Relevance for patients: This review focuses on the conflicting literature available regarding the role played by Tregs in RA and the impact of TNF-α and anti-TNF-α therapies on Tregs in this scenario. Individuals suffering from RA can benefit from better insight of the treatment mechanisms of the immunologic processes which occur throughout this disease, as current treatments for RA focus on several different areas of the immune system at the synovial compartment.

Keywords: rheumatoid arthritis, regulatory T cells, TNF-α therapy, joint inflammation

1. Introduction

Rheumatoid arthritis (RA) is an autoimmune disorder that manifests itself as a chronic inflammation of the lining of the joints, with significant morbidity and mortality rates if left untreated [1]. RA is characterized by synovial inflammation and hyperplasia (swelling), autoantibody production (rheumatoid factor (RF) and anti-citrullinated protein antibody (AC-PA)), cartilage and bone destruction, and systemic features, including cardiovascular, pulmonary, psychological, and skeletal disorders [2]. Possible risk factors for the development of RA include genetic background, smoking, silica inhalation and periodontal disease [1].

A hyperplastic synovium is the major contributor to the cartilage damage in RA. The loss of the protective effects of the synovium result in the alteration of the protein-binding characteristics of the cartilage surface, promoting synoviocytes (FLS) adhesion and invasion.
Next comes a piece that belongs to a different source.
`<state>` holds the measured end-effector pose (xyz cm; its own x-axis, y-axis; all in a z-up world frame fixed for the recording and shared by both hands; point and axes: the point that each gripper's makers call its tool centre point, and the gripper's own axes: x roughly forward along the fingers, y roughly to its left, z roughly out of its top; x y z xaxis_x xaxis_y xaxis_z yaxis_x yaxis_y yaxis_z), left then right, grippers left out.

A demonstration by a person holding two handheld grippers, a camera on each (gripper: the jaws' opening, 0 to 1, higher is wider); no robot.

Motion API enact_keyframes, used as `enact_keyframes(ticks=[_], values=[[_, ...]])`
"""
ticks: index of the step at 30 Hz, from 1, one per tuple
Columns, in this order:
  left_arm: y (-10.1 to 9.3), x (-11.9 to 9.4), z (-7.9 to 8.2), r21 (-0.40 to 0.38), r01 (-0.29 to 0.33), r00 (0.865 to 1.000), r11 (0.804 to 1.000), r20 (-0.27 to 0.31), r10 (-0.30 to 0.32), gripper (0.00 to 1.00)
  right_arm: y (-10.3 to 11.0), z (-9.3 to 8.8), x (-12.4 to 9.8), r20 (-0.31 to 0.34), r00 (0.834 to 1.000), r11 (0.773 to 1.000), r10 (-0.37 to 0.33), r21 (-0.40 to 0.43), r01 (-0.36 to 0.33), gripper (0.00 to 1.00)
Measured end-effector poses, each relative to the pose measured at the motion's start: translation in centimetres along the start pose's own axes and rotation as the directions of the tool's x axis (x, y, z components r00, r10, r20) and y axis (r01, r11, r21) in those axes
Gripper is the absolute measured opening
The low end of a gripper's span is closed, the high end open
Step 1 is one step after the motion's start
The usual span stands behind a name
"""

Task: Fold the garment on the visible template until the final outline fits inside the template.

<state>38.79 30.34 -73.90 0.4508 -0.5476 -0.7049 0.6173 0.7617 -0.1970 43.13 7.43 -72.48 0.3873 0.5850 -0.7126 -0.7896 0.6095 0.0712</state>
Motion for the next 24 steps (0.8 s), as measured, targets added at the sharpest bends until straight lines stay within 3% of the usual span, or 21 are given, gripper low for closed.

These processes lead to the destruction of the surface [2]. Bone erosion then follows rapidly (affecting 80% of patients within 1 year after diagnosis [1]). Cytokines present in the synovial fluid, particularly macrophage colony-stimulating factor (M-CSF) and receptor activator of NF-κB ligand (RANKL), promote osteoclast differentiation and invasion of the periosteal surface adjacent to articular cartilage [3]. Tumor Necrosis Factor alpha (TNF-α) and Interleukin (IL) -1, 6, and potentially 17 amplify osteoclast differentiation and activation.

Studies in Europe have shown that there is a gradient in the prevalence of RA, starting from a low prevalence in the South (e.g. Italy 0.31%) [4], to a higher prevalence in the North (e.g. Finland 0.8%) [5]. While no formal epidemiológica! studies on RA have been carried out in Malta yet, a total of approximately 600 patients with the disease are followed up at the Rheumatology Clinic at St. Luke’s Hospital, giving a prevalence of 0.16%[6].
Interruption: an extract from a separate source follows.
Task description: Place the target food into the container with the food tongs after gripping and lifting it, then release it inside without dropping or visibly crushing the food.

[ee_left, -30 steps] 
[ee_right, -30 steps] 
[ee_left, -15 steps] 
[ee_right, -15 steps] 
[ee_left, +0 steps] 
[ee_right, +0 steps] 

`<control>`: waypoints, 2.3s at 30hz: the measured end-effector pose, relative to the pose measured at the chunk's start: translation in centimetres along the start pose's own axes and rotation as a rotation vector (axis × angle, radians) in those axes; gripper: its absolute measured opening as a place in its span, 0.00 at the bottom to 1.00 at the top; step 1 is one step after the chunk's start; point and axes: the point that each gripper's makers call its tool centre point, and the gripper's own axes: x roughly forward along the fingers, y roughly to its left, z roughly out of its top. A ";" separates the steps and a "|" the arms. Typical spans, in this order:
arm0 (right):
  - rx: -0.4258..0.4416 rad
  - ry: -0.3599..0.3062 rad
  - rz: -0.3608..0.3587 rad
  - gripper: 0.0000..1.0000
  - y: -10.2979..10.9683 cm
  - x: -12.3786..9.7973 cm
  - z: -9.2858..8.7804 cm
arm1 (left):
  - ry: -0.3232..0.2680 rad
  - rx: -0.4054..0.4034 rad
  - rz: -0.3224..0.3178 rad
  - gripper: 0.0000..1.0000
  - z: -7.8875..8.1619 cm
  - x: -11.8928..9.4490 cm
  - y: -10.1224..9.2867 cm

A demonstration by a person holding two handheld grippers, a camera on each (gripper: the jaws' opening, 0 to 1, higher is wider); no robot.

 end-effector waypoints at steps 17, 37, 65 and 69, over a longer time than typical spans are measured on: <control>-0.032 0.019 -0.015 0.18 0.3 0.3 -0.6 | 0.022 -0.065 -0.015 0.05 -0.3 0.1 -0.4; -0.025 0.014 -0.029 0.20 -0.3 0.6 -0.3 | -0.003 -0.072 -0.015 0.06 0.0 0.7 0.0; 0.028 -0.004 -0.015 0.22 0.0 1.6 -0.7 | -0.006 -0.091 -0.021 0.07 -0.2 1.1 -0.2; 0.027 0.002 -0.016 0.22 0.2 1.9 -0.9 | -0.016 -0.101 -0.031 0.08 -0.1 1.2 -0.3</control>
The use of different case definitions makes the estimates vary as widely as 25 to 115 per 100,000 [7]. The annual incidence rate of RA recorded in studies varies between 20 and 50 cases per 100,000 in Northern European countries, but there are indications that it may be lower in Southern European countries [8,9]. Studies of the incidence and prevalence of RA suggest variations between different populations even within the same country. Possible explanations include regional variation in behavioral factors, climate, environmental exposures, RA diagnosis, and genetic factors [7].

Currently, treatment focuses on controlling symptoms and preventing further joint damage. Medications used in the treatment of RA include non-steroidal anti-inflammatory drug (NSAIDs), disease-modifying anti-rheumatic drug (DMARDs), TNF-α inhibitors, IL-6 inhibitors, T-cell activation inhibitors, B-cell depletors, Janus kinase (JAK) inhibitors, and steroids [10] (Figure 1). Since all current treatments for RA are focusing on different areas of the immune system at the synovial compartment, a good understanding of the immunologic processes which occur throughout RA is vital for a better insight of the treatment mechanisms themselves.

Figure 1. Summary of therapies for rheumatoid arthritis. Treatment regimens for RA have been generally divided into two. The first category contains the non-steroidal anti-inflammatory drugs (NSAIDs) and glucocorticoids, which block effector T-cell activation and reduce inflammation. Other therapies such as immunosuppressants, steroids and biological therapies are grouped under the non-specific term of disease-modifying anti-rheumatic drugs (DMARDs) and these include: Tumor Necrosis Factor alpha (TNF-α) inhibitors (which diretly block TNF-α), Interleukin (IL-1 and IL-6) inhibitors (which target cartilage destruction via synovial fibroblast modulation), immune-suppressants (which inhibit surface adhesion molecules), T-cell activation inhibitors (that bind to differentiated T cells, reducing overall T-cell numbers), B-cell depletors (which act specifically by targetting and destroying B-cells) amd Janus kinase (JAK) inhibitors (blocking signal transduction of cytokine receptors).

Figure 1.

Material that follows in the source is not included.